• RECORDS SHOWN:

◇ ◇ ◇

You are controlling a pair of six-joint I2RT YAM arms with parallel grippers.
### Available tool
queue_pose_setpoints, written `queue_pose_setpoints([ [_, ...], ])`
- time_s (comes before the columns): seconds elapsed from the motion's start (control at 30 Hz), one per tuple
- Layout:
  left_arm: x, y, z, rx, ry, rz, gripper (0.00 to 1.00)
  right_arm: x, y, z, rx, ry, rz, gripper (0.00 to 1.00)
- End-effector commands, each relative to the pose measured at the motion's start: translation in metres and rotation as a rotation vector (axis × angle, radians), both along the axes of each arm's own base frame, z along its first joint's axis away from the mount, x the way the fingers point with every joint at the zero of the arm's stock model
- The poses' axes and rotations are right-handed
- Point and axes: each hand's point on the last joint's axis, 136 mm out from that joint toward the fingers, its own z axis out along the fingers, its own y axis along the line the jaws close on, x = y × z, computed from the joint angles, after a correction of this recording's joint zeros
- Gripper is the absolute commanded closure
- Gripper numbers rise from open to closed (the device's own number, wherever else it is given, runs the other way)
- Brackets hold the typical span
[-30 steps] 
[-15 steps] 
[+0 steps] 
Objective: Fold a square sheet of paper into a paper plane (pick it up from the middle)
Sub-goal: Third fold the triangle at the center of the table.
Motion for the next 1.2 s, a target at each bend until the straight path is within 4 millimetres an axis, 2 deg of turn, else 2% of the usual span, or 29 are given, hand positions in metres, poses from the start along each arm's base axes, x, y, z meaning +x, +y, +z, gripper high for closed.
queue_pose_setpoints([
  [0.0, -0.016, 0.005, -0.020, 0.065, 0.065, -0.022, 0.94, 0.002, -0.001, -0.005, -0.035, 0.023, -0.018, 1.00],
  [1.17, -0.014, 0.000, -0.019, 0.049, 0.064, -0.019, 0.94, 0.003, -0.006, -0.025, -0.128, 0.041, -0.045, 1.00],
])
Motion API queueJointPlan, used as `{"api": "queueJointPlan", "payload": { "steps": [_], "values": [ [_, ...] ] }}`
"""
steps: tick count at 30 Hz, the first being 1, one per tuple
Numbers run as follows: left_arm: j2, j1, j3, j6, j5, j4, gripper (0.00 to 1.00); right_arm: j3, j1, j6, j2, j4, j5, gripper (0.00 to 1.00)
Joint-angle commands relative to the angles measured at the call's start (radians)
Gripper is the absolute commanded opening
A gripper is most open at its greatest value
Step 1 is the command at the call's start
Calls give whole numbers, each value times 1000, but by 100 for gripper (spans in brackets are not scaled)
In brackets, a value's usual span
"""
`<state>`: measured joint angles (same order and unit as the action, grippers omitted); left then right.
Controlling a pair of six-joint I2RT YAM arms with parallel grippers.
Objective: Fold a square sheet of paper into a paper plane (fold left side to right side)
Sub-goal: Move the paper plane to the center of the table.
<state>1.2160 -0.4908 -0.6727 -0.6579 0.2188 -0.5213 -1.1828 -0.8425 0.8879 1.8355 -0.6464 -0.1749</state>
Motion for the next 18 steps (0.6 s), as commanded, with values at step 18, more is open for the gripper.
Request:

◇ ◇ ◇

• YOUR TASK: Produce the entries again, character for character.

• COMPLETED TASK:
You are controlling a pair of six-joint I2RT YAM arms with parallel grippers.
### Available tool
queue_pose_setpoints, written `queue_pose_setpoints([ [_, ...], ])`
- time_s (comes before the columns): seconds elapsed from the motion's start (control at 30 Hz), one per tuple
- Layout:
  left_arm: x, y, z, rx, ry, rz, gripper (0.00 to 1.00)
  right_arm: x, y, z, rx, ry, rz, gripper (0.00 to 1.00)
- End-effector commands, each relative to the pose measured at the motion's start: translation in metres and rotation as a rotation vector (axis × angle, radians), both along the axes of each arm's own base frame, z along its first joint's axis away from the mount, x the way the fingers point with every joint at the zero of the arm's stock model
- The poses' axes and rotations are right-handed
- Point and axes: each hand's point on the last joint's axis, 136 mm out from that joint toward the fingers, its own z axis out along the fingers, its own y axis along the line the jaws close on, x = y × z, computed from the joint angles, after a correction of this recording's joint zeros
- Gripper is the absolute commanded closure
- Gripper numbers rise from open to closed (the device's own number, wherever else it is given, runs the other way)
- Brackets hold the typical span
[-30 steps] 
[-15 steps] 
[+0 steps] 
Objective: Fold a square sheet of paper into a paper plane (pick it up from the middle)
Sub-goal: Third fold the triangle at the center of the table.
Motion for the next 1.2 s, a target at each bend until the straight path is within 4 millimetres an axis, 2 deg of turn, else 2% of the usual span, or 29 are given, hand positions in metres, poses from the start along each arm's base axes, x, y, z meaning +x, +y, +z, gripper high for closed.
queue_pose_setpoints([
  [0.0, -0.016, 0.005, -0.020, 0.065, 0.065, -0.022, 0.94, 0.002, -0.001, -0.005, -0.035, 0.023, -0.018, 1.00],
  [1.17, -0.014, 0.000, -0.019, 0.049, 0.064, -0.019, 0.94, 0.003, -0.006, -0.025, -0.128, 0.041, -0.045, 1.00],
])
Motion API queueJointPlan, used as `{"api": "queueJointPlan", "payload": { "steps": [_], "values": [ [_, ...] ] }}`
"""
steps: tick count at 30 Hz, the first being 1, one per tuple
Numbers run as follows: left_arm: j2, j1, j3, j6, j5, j4, gripper (0.00 to 1.00); right_arm: j3, j1, j6, j2, j4, j5, gripper (0.00 to 1.00)
Joint-angle commands relative to the angles measured at the call's start (radians)
Gripper is the absolute commanded opening
A gripper is most open at its greatest value
Step 1 is the command at the call's start
Calls give whole numbers, each value times 1000, but by 100 for gripper (spans in brackets are not scaled)
In brackets, a value's usual span
"""
`<state>`: measured joint angles (same order and unit as the action, grippers omitted); left then right.
Controlling a pair of six-joint I2RT YAM arms with parallel grippers.
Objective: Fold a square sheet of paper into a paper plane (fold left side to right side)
Sub-goal: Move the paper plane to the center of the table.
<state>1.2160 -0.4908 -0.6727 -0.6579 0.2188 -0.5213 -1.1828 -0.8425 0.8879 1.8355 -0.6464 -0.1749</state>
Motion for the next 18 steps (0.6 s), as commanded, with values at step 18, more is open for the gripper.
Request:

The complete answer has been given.